L'Explication Prémisse
Cet article oblige la personne ou l'entité qui publie une offre publique (par exemple une offre d'achat d'actions ou de reprise) à transmettre très rapidement au comité social et économique (CSE) concerné la « note d'information » prévue par le code monétaire et financier. Concrètement, dès que l'offre est rendue publique, l'auteur de l'offre dispose de trois jours pour remettre au CSE le document qui explique l'identité du proposant, les modalités de l'offre et les intentions vis‑à‑vis de l'entreprise (projet industriel, impacts sur l'emploi, financement, etc.), afin que les représentants du personnel disposent des éléments nécessaires pour s'informer et exercer leurs prérogatives.
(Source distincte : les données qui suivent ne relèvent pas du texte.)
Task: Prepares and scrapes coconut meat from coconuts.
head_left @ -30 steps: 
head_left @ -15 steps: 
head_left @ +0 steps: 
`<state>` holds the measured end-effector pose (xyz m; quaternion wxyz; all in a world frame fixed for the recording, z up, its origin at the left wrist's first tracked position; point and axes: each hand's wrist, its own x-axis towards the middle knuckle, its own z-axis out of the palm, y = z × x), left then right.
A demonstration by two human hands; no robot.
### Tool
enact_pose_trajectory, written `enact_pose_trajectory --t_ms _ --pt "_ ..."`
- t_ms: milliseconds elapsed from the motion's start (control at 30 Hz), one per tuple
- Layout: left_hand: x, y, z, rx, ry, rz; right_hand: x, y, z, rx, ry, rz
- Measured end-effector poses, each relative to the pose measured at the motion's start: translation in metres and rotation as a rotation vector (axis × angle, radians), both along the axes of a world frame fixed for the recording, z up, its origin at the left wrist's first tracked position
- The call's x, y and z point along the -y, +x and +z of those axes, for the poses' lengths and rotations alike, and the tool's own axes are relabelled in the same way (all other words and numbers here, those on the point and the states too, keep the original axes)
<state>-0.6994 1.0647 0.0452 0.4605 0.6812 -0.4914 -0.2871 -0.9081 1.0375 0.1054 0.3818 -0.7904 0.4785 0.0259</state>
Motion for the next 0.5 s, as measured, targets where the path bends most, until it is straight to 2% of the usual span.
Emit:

Une société A lance une offre publique d'achat sur la société B. Aussitôt après la publication officielle de l'offre, la direction de la société A envoie, sous trois jours, au CSE de la société B la note d'information prévue : elle y indique qui est l'initiateur, le prix proposé, les modalités de paiement, les sources de financement et ses intentions concernant le maintien des activités et de l'emploi. Le CSE de la société B utilise alors ce document pour décider s'il demande une expertise extérieure et pour préparer ses questions et avis éventuels.
- Obligation pesant sur l'auteur de l'offre (le proposant) : transmettre la note d'information au CSE.
- Délai strict : la transmission doit intervenir dans les trois jours suivant la publication de l'offre.
- Document visé : la « note d'information » définie au III de l'article L.621-8 du code monétaire et financier (identité du proposant, modalités de l'offre, financement, intentions sur l'activité et l'emploi, etc.).
- Destinataire : le comité social et économique « qui en fait l'objet » (le CSE de l'entreprise visée par l'offre).
- Finalité : permettre au CSE d'être informé rapidement et d'exercer ses droits (questions, demandes d'expertise, préparation d'un avis ou consultation si nécessaire).
- Conséquences pratiques : le respect du délai est important pour la transparence et pour éviter de priver le CSE d'informations utiles ; le non‑respect peut engager la responsabilité du proposant et compliquer les suites sociales de l'opération.